The first semester of my PhD program is over. As the next semester starts, I met with my advisor to get feedback on my performance. We talked about a variety of issues: the transition, coursework load, research efforts, and writing demands. After our conversation one aspect stuck out. She had asked me why I always seemed so calm, never stressed, or overwhelmed. Before I responded, I thought, well I must have hidden it well, but there was more to it than that. As I began to share my thoughts on her question, I started by saying that my lack of stress or being overwhelmed comes from having perspective for what I do. What I call “work” is relative.
As a doctoral student my job is to think, to be analytical about educational issues facing my community. Part of my “job responsibilities” is to immerse myself in literature, theory, research design methods, and statistical tests. As a “laborer” I carry books, read them, and think about their arguments, strengths, and weakness. A bad day at work is writing 1000 words rather than 3500 words. What we call work in the academy, it’s all relative. At the end of the day I have it easy, yes, the work I do can be mentally taxing, but is nothing compared to what others may be doing.
I am in a place of privilege. I recognize it. I thank the village that raised me and afford me this opportunity. I don’t get caught up in the 12-14 hour days of thinking, reading, and writing. I can’t complain about how hard my work is when my family members, past and present, put in the same amount of hours as janitors, landscapers, and other physically demanding jobs.

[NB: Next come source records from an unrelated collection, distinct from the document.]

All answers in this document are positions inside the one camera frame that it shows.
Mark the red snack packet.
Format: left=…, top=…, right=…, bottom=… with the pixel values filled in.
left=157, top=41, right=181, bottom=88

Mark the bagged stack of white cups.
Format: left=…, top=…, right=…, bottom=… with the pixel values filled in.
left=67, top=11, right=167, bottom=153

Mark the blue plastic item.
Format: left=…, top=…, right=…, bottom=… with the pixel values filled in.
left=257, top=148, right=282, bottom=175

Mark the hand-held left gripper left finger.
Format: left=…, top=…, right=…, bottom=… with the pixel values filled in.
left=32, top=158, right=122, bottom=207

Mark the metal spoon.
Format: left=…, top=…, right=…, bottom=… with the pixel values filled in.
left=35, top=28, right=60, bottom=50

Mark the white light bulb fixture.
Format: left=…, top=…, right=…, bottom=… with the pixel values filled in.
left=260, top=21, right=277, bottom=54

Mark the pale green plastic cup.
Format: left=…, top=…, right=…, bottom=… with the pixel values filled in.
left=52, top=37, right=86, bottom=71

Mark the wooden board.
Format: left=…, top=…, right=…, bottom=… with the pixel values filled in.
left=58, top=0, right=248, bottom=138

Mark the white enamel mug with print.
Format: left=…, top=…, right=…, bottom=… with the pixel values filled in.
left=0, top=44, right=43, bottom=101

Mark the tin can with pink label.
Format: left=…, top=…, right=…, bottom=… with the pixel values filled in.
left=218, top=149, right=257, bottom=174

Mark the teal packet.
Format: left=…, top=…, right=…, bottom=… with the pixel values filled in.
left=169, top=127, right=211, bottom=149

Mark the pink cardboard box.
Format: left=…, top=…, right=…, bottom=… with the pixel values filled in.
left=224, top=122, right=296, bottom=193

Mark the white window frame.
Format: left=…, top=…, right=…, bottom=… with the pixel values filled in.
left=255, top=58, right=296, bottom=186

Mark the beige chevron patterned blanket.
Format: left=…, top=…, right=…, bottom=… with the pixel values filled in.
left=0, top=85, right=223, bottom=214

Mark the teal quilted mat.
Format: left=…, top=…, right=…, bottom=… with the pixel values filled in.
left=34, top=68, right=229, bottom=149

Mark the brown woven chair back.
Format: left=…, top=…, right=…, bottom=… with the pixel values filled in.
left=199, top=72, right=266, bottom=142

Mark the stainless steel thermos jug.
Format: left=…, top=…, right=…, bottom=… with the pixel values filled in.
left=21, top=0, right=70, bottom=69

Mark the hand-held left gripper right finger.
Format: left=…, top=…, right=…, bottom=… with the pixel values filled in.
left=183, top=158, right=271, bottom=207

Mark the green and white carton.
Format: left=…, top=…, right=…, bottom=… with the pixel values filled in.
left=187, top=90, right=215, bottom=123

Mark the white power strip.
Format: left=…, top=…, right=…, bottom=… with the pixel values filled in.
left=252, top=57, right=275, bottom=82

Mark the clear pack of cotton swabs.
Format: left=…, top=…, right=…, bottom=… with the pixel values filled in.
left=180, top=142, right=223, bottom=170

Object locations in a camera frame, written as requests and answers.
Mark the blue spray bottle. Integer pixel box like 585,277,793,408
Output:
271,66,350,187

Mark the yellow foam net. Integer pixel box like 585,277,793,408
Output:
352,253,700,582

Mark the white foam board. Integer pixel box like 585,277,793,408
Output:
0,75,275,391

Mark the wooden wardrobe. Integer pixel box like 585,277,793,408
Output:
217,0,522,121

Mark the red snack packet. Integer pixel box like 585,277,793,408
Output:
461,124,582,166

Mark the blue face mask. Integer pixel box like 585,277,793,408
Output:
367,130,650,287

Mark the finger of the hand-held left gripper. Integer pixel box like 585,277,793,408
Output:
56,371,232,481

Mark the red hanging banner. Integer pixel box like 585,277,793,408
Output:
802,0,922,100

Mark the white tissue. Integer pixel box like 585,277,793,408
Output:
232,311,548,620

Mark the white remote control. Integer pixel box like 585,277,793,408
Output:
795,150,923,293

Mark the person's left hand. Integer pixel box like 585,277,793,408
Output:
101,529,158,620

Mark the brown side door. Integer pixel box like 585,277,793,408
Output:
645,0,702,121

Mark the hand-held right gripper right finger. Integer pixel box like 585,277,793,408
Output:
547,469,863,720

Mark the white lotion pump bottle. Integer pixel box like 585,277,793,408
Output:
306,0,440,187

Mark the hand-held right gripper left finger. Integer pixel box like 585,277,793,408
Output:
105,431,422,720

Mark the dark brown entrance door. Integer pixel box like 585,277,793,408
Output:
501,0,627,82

I recognize the special opportunity I have to dedicate my time to my ideas. To work to benefit myself (as a future academic) and others in the research I do. My work involves trying to think of ways to improve the transfer process, to change meritocracy in undergraduate admissions, or decrease the STEM attrition for students of color. I love the work that I do, but I won’t ignore the privileged position I am in. Knowing this and keeping my perspective keeps my grounded, there is nothing to stress about in this PhD life. Time to get back to writing.